In the event of a dispute, the appeals would be examined not by the Congregation for the Doctrine of the Faith but by the Congregation for Divine Worship, whose new prefect, Bishop Roche, is “known as a resolute opponent of the traditional mass and an opponent of the Motu Proprio Summorum Pontificum,” as Yves Daoudal wrote on his blog on May 28.

We can only reaffirm what FSSPX.News published on June 3, 2021, such a restriction on the Motu Proprio of Benedict XVI, would be perfectly “abusive,” and since it would be directed against the common good of the Church, it would be “null in itself.” Although the Society of Saint Pius X may not feel concerned, “it would deeply regret such a limitation, because it would be a step back on the way back to Tradition which would delay the solution of the crisis of the Church.”

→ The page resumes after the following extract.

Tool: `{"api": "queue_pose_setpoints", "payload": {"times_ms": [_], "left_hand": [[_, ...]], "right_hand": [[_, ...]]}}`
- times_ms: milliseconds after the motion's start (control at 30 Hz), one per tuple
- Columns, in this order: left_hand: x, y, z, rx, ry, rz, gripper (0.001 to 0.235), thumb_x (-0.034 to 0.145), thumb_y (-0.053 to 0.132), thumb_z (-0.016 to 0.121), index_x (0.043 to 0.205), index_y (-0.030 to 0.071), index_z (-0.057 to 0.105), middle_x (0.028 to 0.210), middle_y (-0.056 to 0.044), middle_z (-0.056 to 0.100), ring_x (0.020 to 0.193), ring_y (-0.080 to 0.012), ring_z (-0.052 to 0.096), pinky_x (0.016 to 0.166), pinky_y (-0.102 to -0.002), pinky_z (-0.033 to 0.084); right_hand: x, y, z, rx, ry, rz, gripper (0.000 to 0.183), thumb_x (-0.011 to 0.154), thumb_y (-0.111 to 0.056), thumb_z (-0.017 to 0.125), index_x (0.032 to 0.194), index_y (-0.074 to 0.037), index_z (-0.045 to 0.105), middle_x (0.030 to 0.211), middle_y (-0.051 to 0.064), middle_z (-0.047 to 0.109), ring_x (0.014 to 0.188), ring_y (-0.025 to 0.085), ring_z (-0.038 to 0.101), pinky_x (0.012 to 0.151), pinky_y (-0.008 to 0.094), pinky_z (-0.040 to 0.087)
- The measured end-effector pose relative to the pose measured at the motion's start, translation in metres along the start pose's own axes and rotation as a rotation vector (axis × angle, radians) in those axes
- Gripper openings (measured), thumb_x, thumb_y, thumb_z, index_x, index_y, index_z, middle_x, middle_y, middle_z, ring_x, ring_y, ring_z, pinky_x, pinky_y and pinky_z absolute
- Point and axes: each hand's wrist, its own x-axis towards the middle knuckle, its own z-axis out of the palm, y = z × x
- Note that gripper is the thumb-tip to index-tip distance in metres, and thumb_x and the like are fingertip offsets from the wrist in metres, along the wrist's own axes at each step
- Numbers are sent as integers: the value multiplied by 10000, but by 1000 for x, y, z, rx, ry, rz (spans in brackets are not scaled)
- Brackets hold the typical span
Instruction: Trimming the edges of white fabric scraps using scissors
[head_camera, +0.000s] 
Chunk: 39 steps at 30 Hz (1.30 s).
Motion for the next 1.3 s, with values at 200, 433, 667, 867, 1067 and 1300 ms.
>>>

Beyond rumors and speculations about its date and content, the revamped Motu Proprio poses a major question: that of authority in the Church, starting with that of the Pope himself. This is rightly pointed out by a Salesian religious, Don Marco Begato, which the Vaticanist Aldo Maria Valli took up on his website on June 19.

His argument is as follows: "a decision against Summorum Pontificum - especially if it is made while Benedict XVI is still alive - would be a low blow to the liturgy, but above all it would be a traumatic blow to authority.”

Here is his very relevant development: “The question I ask myself is what value should be given to  a document that, within a few decades, was be turned and turned like a sock. Very little, I would say.”

“But the value of the document, in our case, also speaks of the value of its author, and since a motu proprio is an eminent and autonomous intervention of the sovereign pontiff, it speaks of the value of pontifical declarations and their relationship with the episcopate (for example, with the disposition of an episcopate to obey a motu proprio).”

"And therefore, in the face of a devaluation of a motu proprio, would there not be a risk of taking some credit away from the Pope's interventions as such? Wouldn’t there be the risk of giving the impression that the pope’s direct interventions are very dubious, valid for a few decades at most, and good to be thrown out?” 

"It is in this sense that touching Summorum Pontificum would, in my view, mean touching the very credibility of the Sovereign Pontiff and the hierarchy, and touching their authority. And this I say not to express a personal psychological feeling of betrayed trust, but to put in evidence a radical and objective state of confusion that the Anti-Summorum Motu Proprio would ipso facto attribute to the highest offices.”

"The reasoning is as simple as it is disarming: if the leaders are not clear on what they want to do and why, if they act according to changing curial balances or social fashions, and not according to defined and stable theological presuppositions, why should we obey them?”

"I mean, on what basis should we obey them? Under what conditions? Better yet, what should we obey? The changeable writing? The intention leaked through the newspapers? The declarations of pastors on television? Pope 1 or Pope 2? The bishop who follows the letter or to the bishop of the spirit? Trendy or convenience? In the first or second five years?”

“I repeat, mine is not a psychological reaction, but a serious ethical difficulty. I am bound to obey those who certainly show me the will of God, but an ecclesial community that appears confused, that constantly changes its demands, that provides fewer and fewer theological explanations, that tends not to answer or to evade the doubts raised, which in the millennium of freedoms and in the post-conciliar Church finally free from legalisms, pushes [paradoxically] towards an uncompromising obedience, how can such a reality be said to be credible and reliable?”

In what should we believe and follow it? For how long ? With what criteria? How serious is it to be taken? To what extent can I interpret and reinterpret at will? Who determines this?”

And Don Begato concluded, with common sense: soon “giving credibility to the authorities will by definition be a gamble, a roulette wheel, a game ... less and less entertaining and more and more risky.”